[Collected data]
+ + + + + + +

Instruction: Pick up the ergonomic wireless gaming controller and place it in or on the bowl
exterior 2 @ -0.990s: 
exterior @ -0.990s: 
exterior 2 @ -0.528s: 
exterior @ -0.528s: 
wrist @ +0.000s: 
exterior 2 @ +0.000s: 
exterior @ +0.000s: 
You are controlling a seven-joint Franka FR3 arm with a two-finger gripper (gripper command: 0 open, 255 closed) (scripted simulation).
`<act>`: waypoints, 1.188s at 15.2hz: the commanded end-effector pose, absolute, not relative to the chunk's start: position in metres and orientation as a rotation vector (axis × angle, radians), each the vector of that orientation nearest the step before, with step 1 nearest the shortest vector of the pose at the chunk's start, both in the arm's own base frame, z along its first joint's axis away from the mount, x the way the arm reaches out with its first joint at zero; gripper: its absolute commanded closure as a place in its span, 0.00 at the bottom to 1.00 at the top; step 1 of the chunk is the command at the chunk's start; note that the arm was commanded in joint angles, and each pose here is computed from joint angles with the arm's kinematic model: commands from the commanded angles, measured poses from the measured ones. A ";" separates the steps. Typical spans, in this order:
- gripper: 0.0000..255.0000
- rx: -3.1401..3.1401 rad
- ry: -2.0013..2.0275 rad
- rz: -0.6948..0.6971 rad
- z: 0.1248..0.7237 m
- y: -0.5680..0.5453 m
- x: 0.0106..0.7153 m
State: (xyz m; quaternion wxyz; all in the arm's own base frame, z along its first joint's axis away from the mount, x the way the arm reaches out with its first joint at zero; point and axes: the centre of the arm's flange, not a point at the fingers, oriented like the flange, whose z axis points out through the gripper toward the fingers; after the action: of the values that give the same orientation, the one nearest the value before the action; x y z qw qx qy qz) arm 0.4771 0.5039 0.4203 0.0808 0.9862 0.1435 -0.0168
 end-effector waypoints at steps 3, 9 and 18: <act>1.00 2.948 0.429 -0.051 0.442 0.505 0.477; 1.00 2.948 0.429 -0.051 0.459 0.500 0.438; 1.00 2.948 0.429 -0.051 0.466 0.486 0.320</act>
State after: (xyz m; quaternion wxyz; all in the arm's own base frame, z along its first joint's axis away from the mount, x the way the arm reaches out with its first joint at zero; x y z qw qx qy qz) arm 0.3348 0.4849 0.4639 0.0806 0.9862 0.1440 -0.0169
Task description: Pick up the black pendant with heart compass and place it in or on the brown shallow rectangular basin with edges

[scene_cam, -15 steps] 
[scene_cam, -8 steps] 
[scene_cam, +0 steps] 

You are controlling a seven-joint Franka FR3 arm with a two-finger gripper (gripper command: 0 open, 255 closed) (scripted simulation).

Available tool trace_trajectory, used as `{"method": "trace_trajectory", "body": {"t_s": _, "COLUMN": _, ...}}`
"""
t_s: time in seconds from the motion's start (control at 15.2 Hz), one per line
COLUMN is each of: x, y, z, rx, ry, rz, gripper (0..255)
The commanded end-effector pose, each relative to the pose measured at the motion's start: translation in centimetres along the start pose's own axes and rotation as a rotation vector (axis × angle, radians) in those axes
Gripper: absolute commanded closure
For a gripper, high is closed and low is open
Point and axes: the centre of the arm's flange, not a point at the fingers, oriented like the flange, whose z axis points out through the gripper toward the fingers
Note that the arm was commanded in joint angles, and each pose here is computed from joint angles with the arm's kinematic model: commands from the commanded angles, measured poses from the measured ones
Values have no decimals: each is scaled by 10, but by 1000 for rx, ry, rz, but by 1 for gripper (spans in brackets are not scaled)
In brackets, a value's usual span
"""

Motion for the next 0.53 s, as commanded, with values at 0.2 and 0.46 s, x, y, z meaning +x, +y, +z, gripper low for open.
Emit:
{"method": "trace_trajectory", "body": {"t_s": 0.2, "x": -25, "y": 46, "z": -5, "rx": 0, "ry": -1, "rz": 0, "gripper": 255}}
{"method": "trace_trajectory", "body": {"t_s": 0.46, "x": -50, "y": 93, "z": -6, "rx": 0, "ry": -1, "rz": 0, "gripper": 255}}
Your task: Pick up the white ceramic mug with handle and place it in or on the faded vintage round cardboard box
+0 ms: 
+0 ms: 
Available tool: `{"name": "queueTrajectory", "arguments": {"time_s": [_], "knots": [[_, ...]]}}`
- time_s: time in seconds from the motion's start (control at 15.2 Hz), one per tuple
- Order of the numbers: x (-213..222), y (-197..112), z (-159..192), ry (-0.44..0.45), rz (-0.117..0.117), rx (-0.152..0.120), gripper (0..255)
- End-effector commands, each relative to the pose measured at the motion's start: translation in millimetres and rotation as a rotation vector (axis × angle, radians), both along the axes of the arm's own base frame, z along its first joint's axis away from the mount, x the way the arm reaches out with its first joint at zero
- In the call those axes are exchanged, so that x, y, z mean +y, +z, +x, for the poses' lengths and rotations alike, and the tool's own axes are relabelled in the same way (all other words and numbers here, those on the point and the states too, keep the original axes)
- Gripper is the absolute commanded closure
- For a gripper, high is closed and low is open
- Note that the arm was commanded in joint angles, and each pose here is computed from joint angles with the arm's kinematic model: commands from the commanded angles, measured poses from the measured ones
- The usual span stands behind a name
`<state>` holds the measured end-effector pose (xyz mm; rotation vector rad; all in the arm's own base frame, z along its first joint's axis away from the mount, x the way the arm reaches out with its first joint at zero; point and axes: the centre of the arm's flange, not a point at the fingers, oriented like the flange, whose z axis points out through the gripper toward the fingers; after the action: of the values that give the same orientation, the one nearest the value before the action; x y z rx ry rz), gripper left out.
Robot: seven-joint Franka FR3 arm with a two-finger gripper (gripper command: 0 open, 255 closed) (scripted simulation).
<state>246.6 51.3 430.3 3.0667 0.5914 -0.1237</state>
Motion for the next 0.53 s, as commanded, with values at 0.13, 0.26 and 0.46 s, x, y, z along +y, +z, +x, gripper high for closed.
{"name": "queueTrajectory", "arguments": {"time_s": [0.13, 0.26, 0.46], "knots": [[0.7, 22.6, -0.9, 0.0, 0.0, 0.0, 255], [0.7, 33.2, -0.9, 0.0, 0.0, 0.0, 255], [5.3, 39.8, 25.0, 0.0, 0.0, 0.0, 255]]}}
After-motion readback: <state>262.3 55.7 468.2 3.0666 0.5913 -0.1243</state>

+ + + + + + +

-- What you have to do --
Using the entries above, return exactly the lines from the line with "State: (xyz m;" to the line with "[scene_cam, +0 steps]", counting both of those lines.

-- Your solution --
State: (xyz m; quaternion wxyz; all in the arm's own base frame, z along its first joint's axis away from the mount, x the way the arm reaches out with its first joint at zero; point and axes: the centre of the arm's flange, not a point at the fingers, oriented like the flange, whose z axis points out through the gripper toward the fingers; after the action: of the values that give the same orientation, the one nearest the value before the action; x y z qw qx qy qz) arm 0.4771 0.5039 0.4203 0.0808 0.9862 0.1435 -0.0168
 end-effector waypoints at steps 3, 9 and 18: <act>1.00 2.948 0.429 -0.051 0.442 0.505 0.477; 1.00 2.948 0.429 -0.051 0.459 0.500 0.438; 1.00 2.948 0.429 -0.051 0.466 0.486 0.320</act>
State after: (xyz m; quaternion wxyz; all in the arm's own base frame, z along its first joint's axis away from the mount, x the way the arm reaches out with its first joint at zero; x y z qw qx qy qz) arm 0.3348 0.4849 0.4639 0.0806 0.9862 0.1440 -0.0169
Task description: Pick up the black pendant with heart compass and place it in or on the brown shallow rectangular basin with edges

[scene_cam, -15 steps] 
[scene_cam, -8 steps] 
[scene_cam, +0 steps] 

Here the work on this exercise is complete.